Покосившись на жену, снова посмотрев на интеллигентно чавкавшего кашей кобеля, Пашка хмыкнул, и безаппеляционно заявил:
– Каем назовем
– Как, как?.. Почему Каем?
– Не знаю… Мне так кажется.
Чуть подумав, Ирина неожиданно легко согласилась, хотя кавказих в свое время, из природного упрямства, настояла назвать по-своему:
– А знаешь, ему идет. Кай… Эй, Кай!
Приподняв морду от миски, кобель благодарно ухмыльнулся, коротко вильнул хвостом, и с удвоенной энергией заработал челюстями.
– Смотри-ка, отзывается, – едва не взвизгнула от восторга Ирина. – Значит, так тому и быть.

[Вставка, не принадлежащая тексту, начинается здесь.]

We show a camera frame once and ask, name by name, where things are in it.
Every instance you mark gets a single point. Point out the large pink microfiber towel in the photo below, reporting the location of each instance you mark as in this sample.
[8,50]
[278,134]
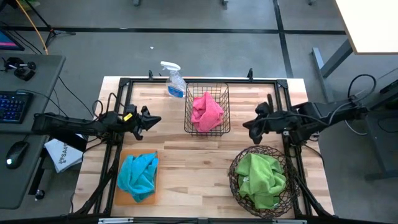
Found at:
[211,115]

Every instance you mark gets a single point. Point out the computer monitor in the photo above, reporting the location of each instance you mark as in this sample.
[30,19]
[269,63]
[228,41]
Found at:
[7,42]

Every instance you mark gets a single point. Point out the silver metal bracket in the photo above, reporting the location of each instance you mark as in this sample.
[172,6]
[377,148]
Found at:
[289,221]
[115,220]

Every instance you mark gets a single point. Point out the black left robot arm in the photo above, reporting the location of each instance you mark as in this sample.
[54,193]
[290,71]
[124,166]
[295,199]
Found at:
[77,126]

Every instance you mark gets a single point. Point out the black backlit keyboard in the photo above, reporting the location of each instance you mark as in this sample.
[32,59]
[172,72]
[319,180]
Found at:
[12,107]

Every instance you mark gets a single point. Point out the grey furniture foot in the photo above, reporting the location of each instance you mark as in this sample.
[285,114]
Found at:
[224,2]
[137,2]

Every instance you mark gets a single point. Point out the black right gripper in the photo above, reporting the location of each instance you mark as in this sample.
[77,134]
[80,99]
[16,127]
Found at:
[270,123]

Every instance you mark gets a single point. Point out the grey desk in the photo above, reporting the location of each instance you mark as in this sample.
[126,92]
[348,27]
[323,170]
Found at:
[40,77]

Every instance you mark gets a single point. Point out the black equipment stand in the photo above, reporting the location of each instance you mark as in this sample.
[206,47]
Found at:
[388,93]

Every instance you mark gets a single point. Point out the black metal table frame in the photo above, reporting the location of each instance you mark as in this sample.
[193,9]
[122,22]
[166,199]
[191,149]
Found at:
[146,80]

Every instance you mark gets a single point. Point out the white table top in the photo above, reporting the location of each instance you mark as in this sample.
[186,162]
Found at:
[370,25]

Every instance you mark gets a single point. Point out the brown woven round basket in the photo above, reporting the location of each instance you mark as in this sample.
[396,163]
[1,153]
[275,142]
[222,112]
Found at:
[236,193]

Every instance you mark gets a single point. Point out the grey table leg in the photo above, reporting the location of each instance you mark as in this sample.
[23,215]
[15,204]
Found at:
[323,81]

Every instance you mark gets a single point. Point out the black frame clamp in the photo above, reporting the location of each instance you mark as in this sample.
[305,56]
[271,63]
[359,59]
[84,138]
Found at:
[250,73]
[151,75]

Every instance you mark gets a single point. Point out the grey mouse shelf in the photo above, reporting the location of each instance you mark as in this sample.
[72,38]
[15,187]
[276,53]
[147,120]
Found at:
[18,196]

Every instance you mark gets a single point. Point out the black desk clamp mount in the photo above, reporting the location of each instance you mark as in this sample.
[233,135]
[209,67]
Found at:
[21,71]

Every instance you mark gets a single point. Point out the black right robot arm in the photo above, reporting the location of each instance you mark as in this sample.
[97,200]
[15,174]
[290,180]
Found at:
[320,112]

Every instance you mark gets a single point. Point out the black computer mouse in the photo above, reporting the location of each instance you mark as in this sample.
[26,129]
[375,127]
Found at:
[17,154]

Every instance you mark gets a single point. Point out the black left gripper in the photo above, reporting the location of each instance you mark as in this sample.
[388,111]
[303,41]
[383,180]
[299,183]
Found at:
[136,119]

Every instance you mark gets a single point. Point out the clear spray bottle blue label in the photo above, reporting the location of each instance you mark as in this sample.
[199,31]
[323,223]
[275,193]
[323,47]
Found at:
[175,84]

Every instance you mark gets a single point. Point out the orange tray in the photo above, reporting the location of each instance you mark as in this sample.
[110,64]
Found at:
[124,199]

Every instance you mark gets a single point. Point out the black round knob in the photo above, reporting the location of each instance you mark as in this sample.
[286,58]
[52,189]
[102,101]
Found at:
[39,194]

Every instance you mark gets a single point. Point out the black tripod stand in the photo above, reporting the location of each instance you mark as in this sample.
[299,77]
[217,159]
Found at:
[46,25]

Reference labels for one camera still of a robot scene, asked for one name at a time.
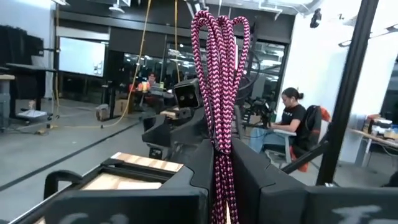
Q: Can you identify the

Рыжая Джессика и палевая Аза пытались давить на чужака только в первый вечер, пытаясь дать понять, кто в доме хозяин. Однако после его внушительного рыка отступили, сообразив, что даже вдвоем им с кобелем не совладать, хотя и сами они дамочки не слабые. С того вечера между псинами установился корректный нейтралитет. Обе кавказихи только что вслух не сказали «Леший с тобой, живи, коли у хозяев для тебя миска с кашей найдется». Каша была. Мяса, с некоторых пор, тоже дефицита не чувствовалось. По той причине, что Пашка, будучи охотником, не раз привлекался милицией для отстрела бродячих собак на окраинах города, которых развелось немеряно, и дровяной сарай сплошь был завешан выделанными шкурами, а собственные собаки не голодали, даже не подозревая, каким именно мясом кормят их хозяева.
Как ни странно. Пашка привязался к Каю едва ли не прочнее, чем к Джессике с Азой, которых они воспитывали с женой с самого нежного щенячьего возраста. Даже удалось, с грехом пополам, обучить элементарным командам, что уже само по себе было немалым достижением. Зимой ежедневно часами бродил с ним по лесу, приучив таскать себя на лыжах, впрягая кобеля в шлейку на длинном поводке. Мускулистому кавказцу это только на пользу. За какой-то месяц он разъелся, заматерел, и уже не был похож на прежнего оборванца, каким был всего лишь с месяц назад. Несколько раз Пашка возил его с собой в деревню, где у его родителей имелся скромный домик, и где Кай в первый же приезд напрочь отбил у местных кобелей, вздумавших было устроить пришлому «прописку», желание с ним связываться. За что Кая крепко невзлюбили все соседи, но все же относились к нему со сдержанным уважением. Особенно после того, как Кай подрал хулиганившую в деревне волчицу, за которой всю зиму безуспешно охотились местные мужики. Пашке с отцом за это выставили коллективный литр, а волчица нашла себе другие угодья, оставив на подворье Пашкиных родителей пятна крови, и многочисленные клочья шерсти.